The answer is a stretch of the material below, returned exactly: the line containing "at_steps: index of", the line containing "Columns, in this", and all lines between.

══ Dataset content ══

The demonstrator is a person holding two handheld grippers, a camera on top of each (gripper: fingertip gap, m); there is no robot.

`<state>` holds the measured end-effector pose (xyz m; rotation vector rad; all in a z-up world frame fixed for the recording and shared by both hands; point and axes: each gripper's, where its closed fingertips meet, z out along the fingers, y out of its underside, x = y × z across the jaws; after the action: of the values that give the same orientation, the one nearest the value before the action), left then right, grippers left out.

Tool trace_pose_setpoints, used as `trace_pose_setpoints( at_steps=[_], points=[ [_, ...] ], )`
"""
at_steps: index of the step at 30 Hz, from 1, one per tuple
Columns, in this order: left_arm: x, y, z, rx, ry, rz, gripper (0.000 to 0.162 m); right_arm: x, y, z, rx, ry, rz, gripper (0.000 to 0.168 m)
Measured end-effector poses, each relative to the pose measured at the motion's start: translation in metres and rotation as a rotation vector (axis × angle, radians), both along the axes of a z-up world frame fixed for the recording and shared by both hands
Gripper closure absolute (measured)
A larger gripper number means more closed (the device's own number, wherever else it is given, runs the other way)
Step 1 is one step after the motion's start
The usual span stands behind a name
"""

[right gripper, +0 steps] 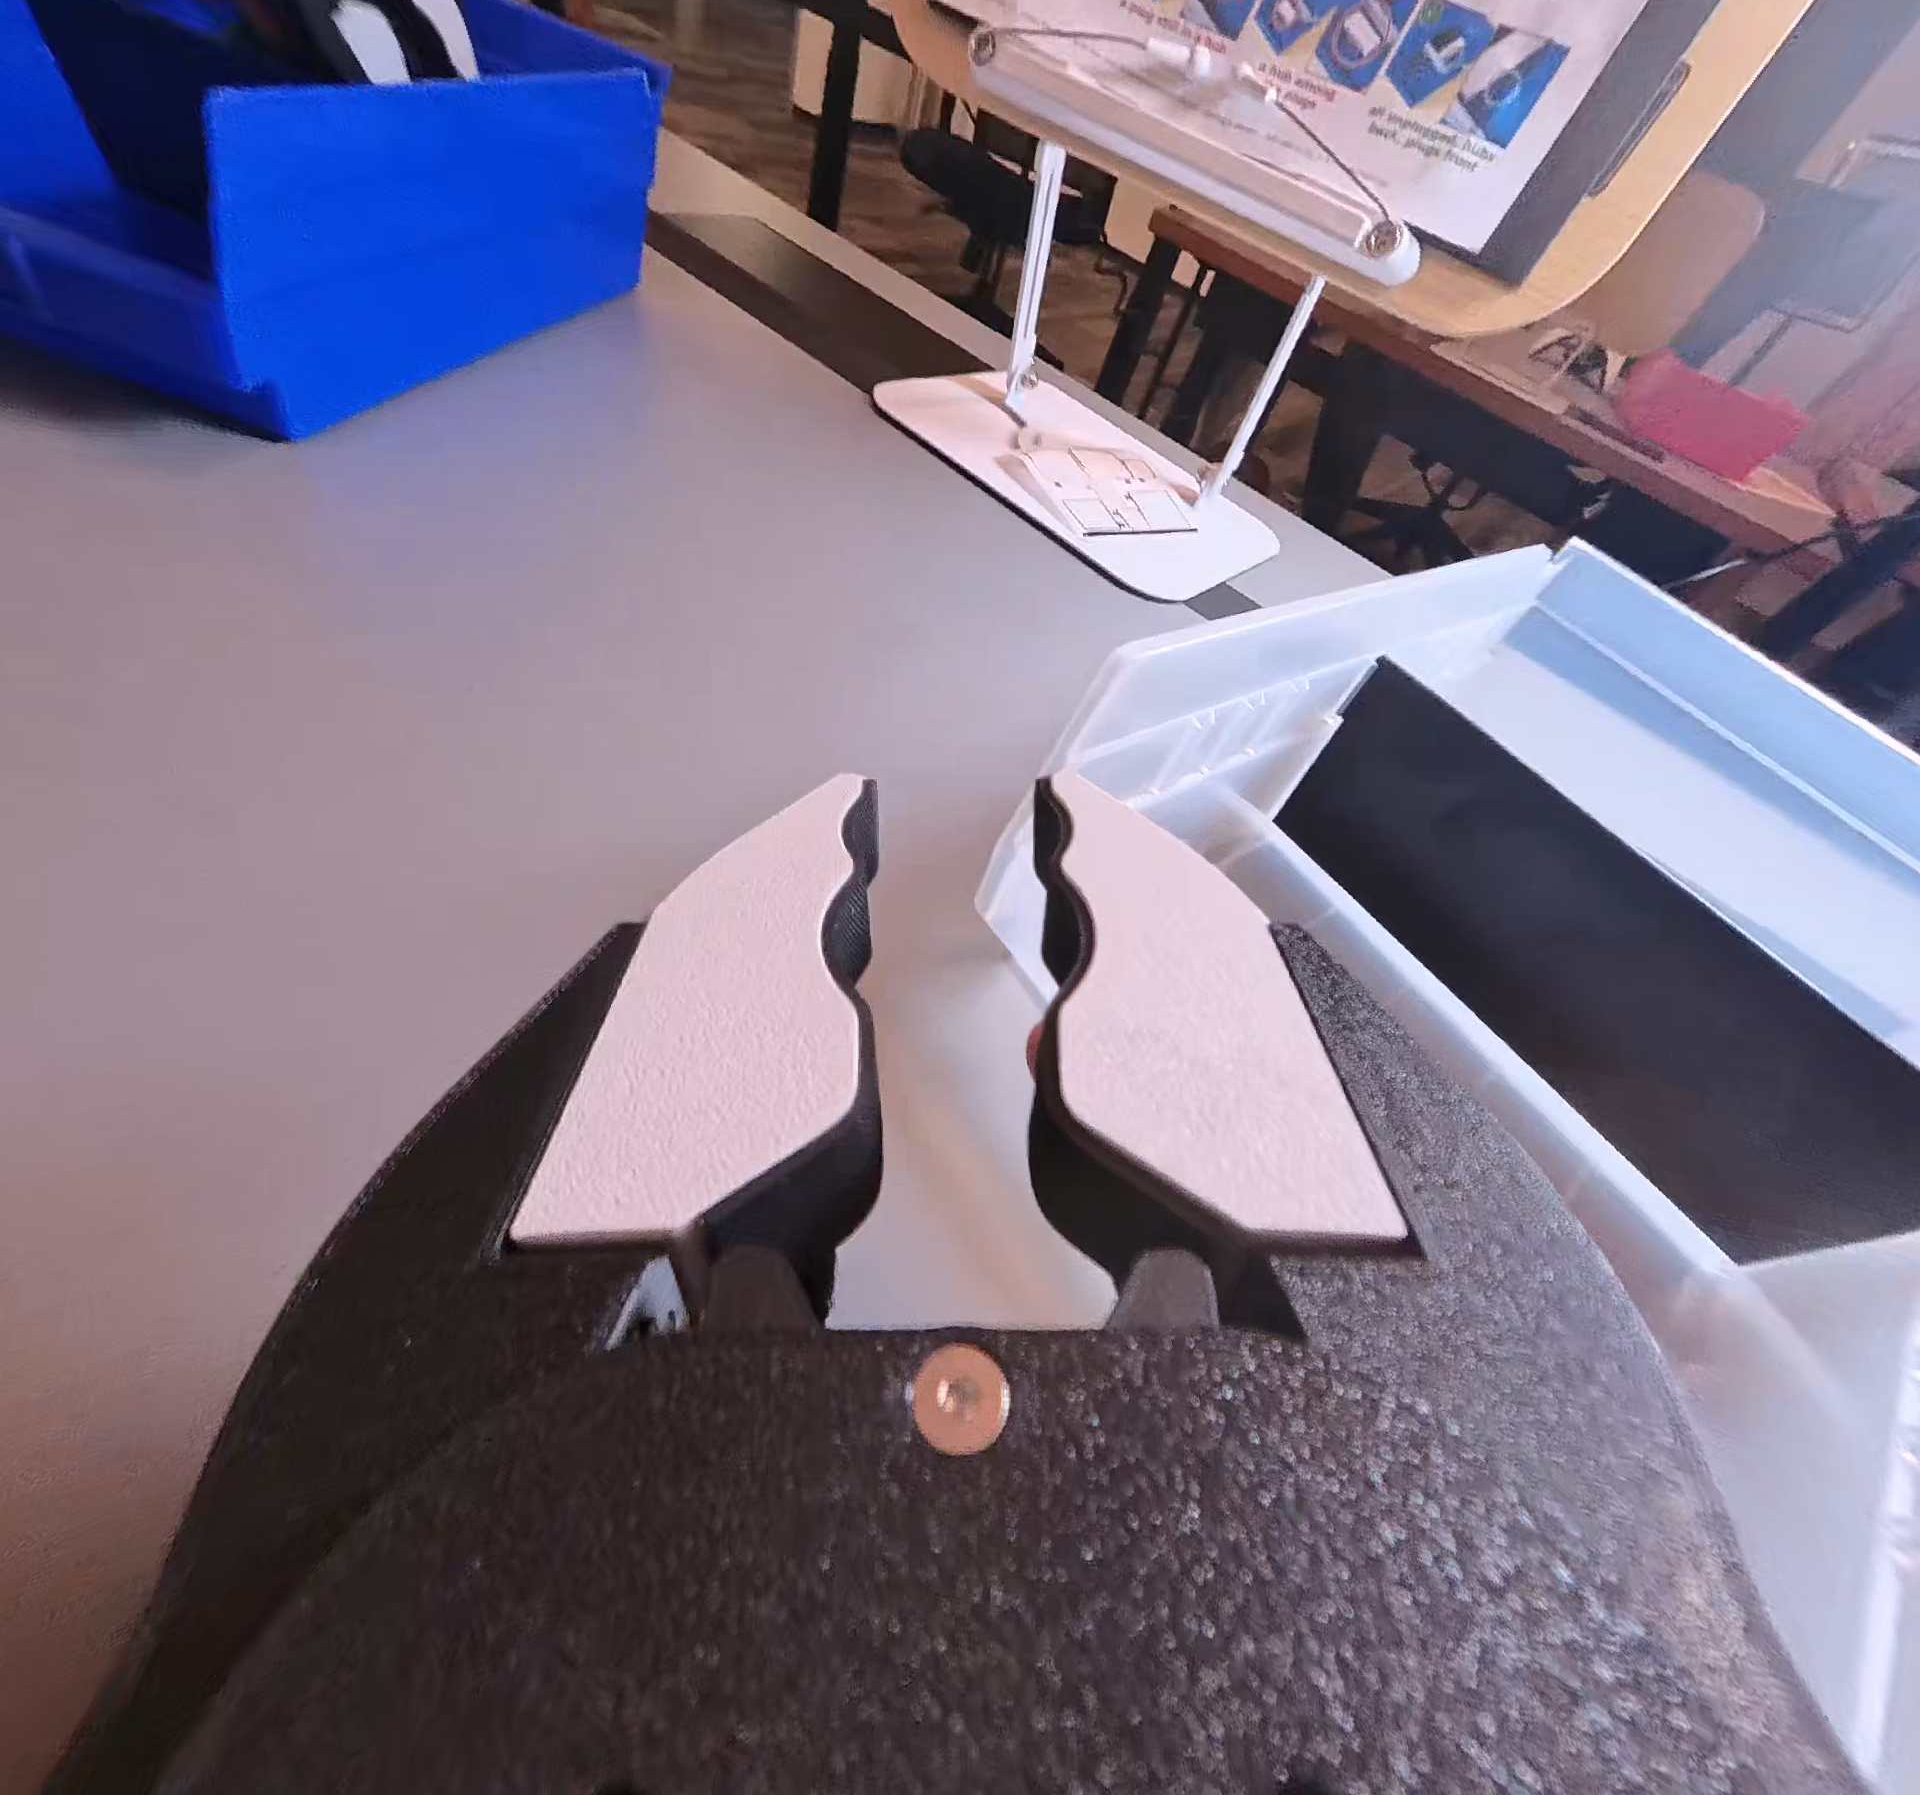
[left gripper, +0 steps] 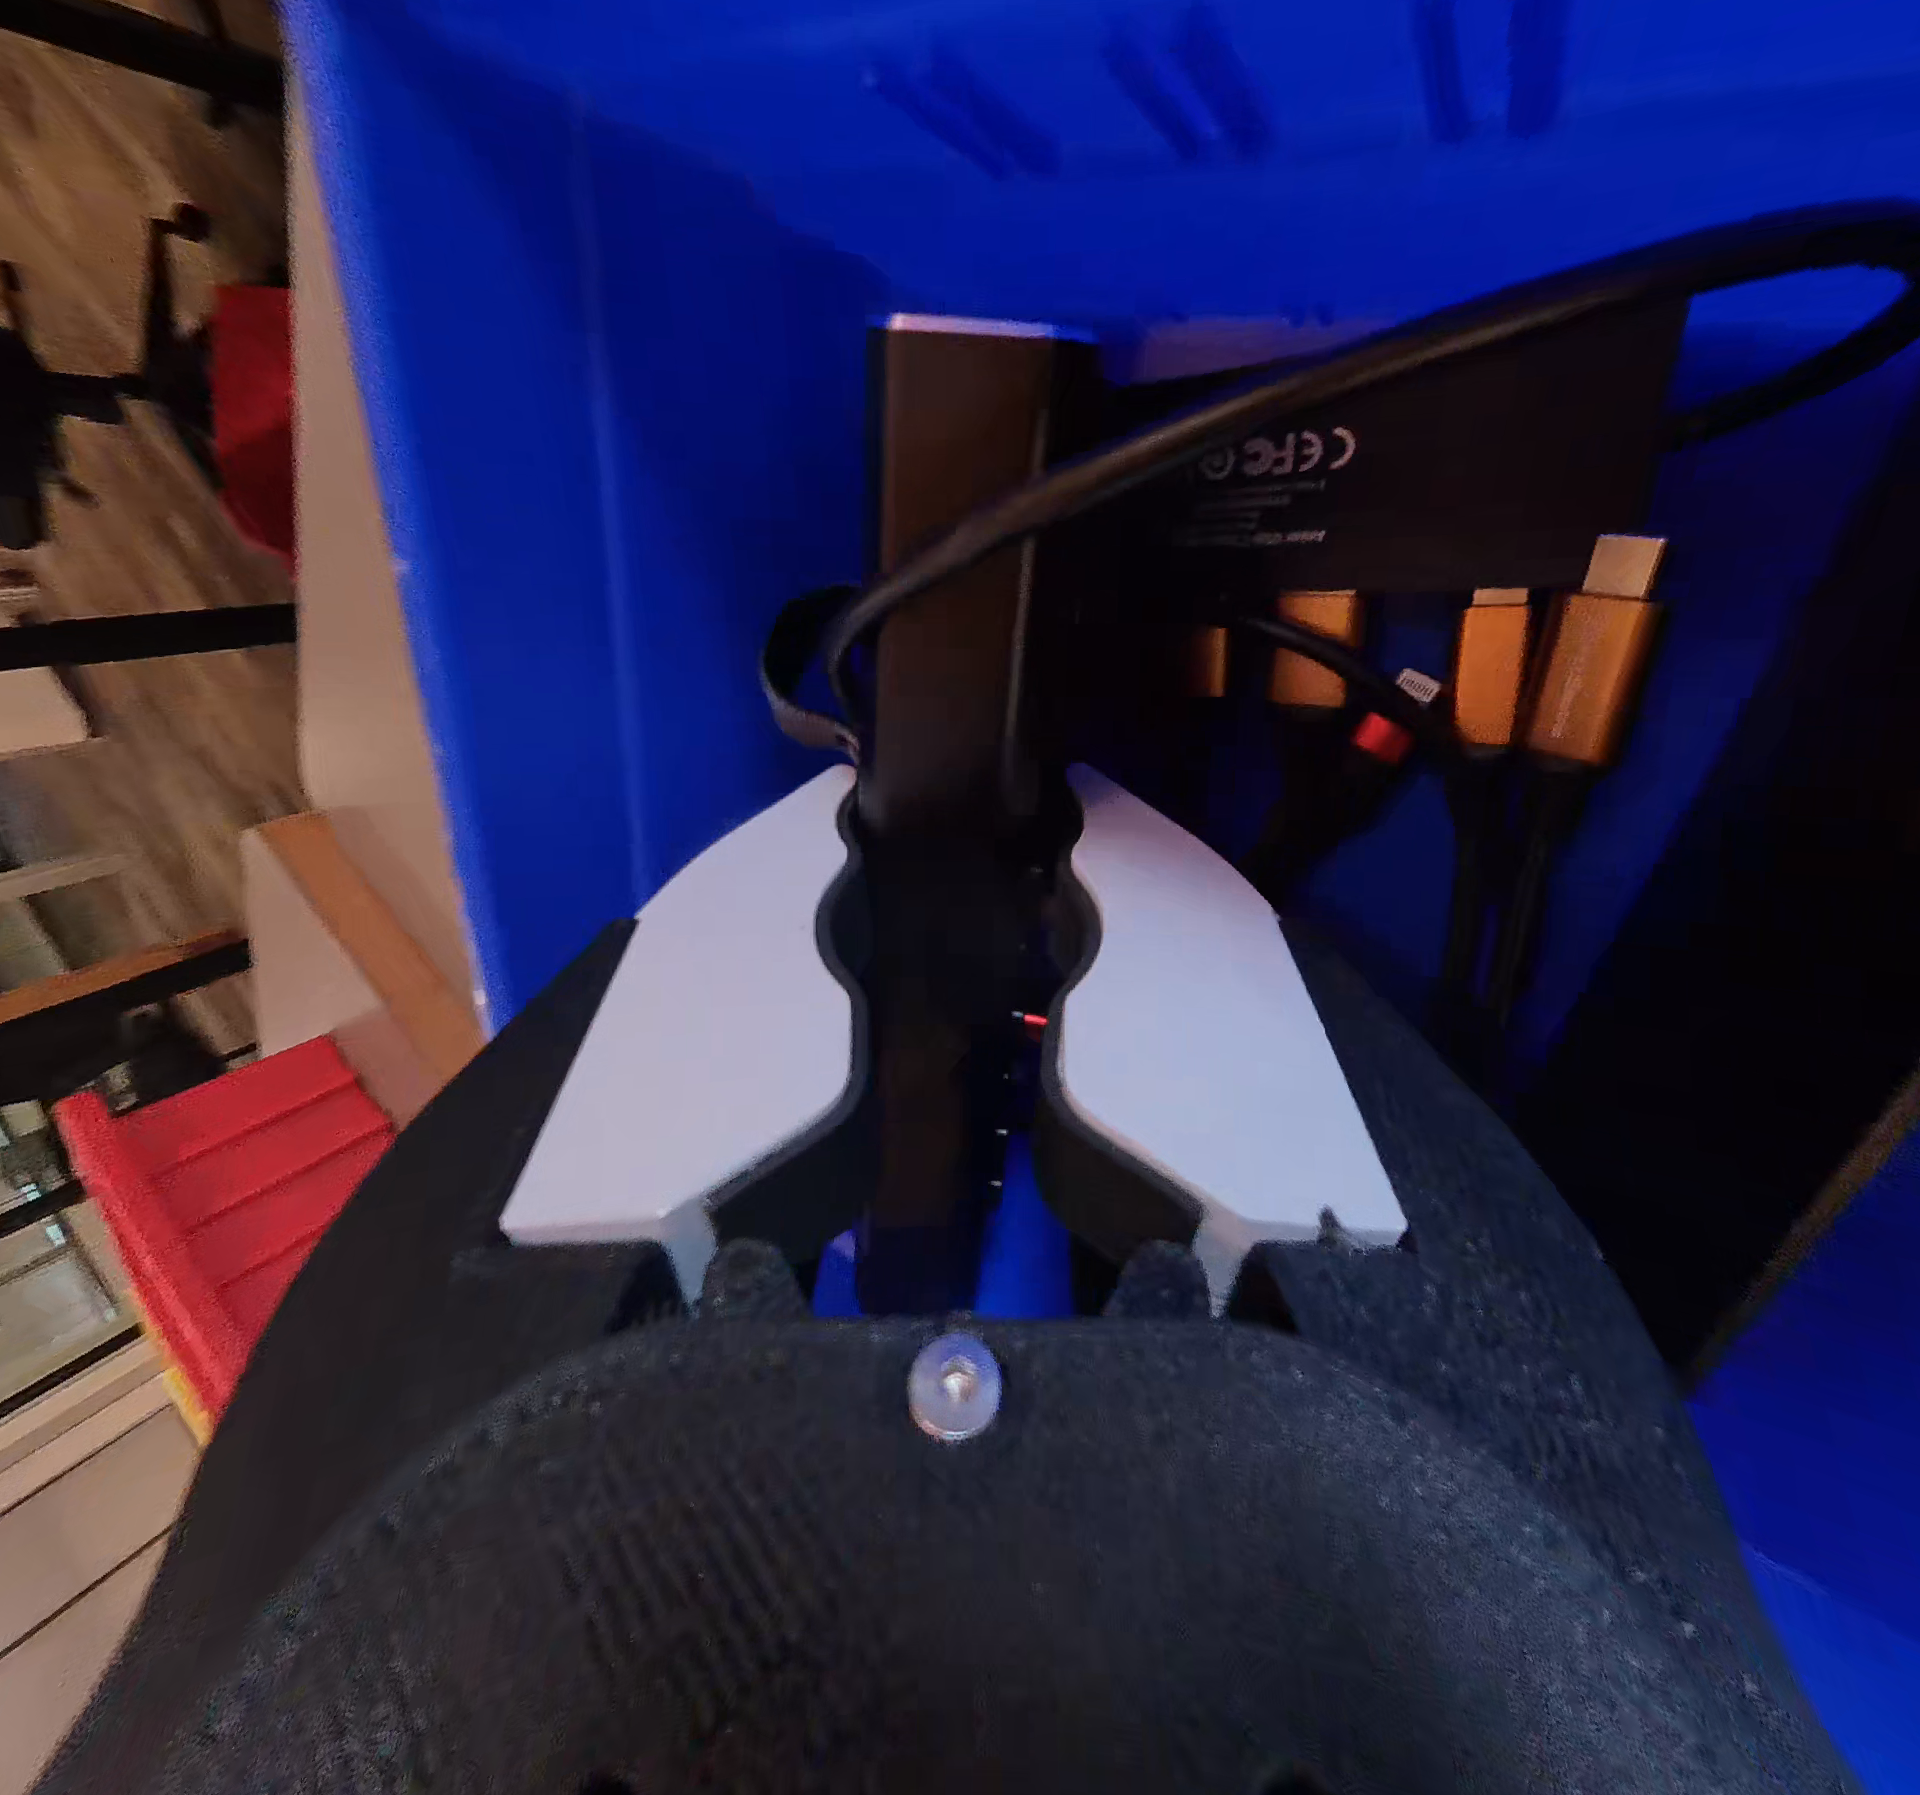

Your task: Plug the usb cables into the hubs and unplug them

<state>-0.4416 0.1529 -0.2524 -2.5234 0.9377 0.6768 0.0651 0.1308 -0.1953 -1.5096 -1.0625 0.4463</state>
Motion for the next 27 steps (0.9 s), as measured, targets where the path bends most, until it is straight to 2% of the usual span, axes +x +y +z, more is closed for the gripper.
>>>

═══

Output of the exercise
at_steps: index of the step at 30 Hz, from 1, one per tuple
Columns, in this order: left_arm: x, y, z, rx, ry, rz, gripper (0.000 to 0.162 m); right_arm: x, y, z, rx, ry, rz, gripper (0.000 to 0.168 m)

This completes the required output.